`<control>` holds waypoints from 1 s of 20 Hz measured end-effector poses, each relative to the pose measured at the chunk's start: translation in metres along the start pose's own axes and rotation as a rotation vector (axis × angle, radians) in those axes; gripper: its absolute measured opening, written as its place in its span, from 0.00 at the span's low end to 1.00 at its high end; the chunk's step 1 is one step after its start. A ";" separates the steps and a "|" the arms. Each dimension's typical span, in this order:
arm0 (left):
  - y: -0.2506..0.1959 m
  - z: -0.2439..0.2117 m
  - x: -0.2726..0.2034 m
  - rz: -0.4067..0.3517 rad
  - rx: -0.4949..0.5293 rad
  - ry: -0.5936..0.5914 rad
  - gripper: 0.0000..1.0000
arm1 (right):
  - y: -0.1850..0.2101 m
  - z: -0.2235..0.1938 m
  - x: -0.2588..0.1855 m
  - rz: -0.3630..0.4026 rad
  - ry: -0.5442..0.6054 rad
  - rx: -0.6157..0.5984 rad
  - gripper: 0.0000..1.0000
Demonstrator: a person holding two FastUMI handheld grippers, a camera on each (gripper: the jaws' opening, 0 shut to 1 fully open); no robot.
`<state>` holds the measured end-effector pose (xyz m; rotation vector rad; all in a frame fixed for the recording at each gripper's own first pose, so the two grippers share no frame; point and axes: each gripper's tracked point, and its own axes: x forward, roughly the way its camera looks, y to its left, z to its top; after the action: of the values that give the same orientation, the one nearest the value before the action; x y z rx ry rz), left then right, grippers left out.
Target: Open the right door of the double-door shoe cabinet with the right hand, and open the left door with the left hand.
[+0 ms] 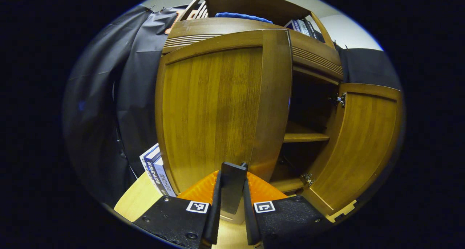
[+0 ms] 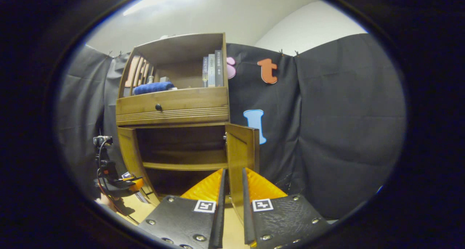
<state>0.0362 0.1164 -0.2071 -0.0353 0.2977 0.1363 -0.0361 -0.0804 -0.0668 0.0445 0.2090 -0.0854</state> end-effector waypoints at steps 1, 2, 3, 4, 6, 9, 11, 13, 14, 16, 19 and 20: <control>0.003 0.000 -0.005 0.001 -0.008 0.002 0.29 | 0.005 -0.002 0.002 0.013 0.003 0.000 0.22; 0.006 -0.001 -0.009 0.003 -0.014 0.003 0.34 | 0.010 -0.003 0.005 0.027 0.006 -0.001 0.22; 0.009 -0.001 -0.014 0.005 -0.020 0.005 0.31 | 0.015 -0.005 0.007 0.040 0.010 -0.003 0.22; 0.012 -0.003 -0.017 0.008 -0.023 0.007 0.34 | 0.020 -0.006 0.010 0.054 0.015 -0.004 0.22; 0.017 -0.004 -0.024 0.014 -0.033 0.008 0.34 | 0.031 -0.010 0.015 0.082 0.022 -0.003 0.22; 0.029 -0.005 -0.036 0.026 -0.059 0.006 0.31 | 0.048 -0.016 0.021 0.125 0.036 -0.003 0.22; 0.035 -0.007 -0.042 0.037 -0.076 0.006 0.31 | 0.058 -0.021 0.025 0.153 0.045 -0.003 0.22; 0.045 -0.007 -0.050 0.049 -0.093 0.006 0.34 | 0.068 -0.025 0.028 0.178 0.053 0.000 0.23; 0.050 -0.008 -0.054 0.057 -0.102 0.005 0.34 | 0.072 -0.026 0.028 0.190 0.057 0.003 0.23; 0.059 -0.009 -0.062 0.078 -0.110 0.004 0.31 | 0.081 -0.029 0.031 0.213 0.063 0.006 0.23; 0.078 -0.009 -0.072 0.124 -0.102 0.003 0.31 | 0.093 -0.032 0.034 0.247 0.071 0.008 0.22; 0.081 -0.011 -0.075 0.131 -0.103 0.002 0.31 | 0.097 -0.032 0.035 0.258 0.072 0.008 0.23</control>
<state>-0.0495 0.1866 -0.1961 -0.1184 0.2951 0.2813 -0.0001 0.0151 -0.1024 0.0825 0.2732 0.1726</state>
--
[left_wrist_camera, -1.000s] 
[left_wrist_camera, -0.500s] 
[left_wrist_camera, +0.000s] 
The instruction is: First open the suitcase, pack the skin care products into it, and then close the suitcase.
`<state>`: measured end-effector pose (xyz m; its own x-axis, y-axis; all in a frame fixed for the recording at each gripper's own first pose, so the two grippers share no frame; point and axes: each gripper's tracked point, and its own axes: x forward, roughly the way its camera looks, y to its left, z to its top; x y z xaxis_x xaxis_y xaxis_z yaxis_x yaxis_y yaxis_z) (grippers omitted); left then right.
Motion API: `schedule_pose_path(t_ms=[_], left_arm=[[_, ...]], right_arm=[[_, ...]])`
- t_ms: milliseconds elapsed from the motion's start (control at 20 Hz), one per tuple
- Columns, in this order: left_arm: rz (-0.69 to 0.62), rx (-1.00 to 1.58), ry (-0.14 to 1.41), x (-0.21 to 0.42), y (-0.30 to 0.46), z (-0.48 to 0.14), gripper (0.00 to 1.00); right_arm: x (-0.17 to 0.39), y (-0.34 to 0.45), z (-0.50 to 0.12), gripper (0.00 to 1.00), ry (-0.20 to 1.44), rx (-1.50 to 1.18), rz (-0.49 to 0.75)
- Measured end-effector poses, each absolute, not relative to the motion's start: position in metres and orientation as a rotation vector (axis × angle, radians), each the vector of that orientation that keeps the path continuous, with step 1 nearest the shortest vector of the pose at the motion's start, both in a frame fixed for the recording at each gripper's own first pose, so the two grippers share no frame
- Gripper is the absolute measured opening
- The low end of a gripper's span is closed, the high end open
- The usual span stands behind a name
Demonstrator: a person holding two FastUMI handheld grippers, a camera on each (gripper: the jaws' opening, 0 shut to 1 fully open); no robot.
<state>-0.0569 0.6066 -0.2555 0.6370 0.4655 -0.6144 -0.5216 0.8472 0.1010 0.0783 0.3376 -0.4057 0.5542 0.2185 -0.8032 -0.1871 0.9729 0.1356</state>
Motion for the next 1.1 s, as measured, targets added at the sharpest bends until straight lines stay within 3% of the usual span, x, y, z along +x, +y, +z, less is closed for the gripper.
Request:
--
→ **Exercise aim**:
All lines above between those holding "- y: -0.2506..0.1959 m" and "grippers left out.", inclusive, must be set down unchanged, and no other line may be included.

→ **Answer to this problem**:
  - y: -0.2506..0.1959 m
  - z: -0.2439..0.2117 m
  - x: -0.2726..0.2034 m
  - rz: -0.4067..0.3517 rad
  - rx: -0.4949..0.5293 rad
  - ry: -0.5936..0.5914 rad
  - gripper: 0.0000..1.0000
arm1 (right):
  - y: -0.1850..0.2101 m
  - z: -0.2235..0.1938 m
  - x: -0.2588..0.1855 m
  - rz: -0.3630..0.4026 rad
  - ry: -0.5442..0.6054 rad
  - rx: -0.6157..0.5984 rad
  - gripper: 0.0000..1.0000
Demonstrator: a person holding two FastUMI handheld grippers, a camera on each (gripper: the jaws' opening, 0 shut to 1 fully open); no robot.
`<state>` holds the measured end-effector pose (xyz m; rotation vector rad; all in a frame fixed for the recording at each gripper's own first pose, so the two grippers share no frame; point and axes: each gripper's tracked point, and its own axes: x forward, roughly the way its camera looks, y to its left, z to its top; after the action: of the values that give the same orientation, the one nearest the value before the action; x y z rx ry rz), left then right, grippers left out.

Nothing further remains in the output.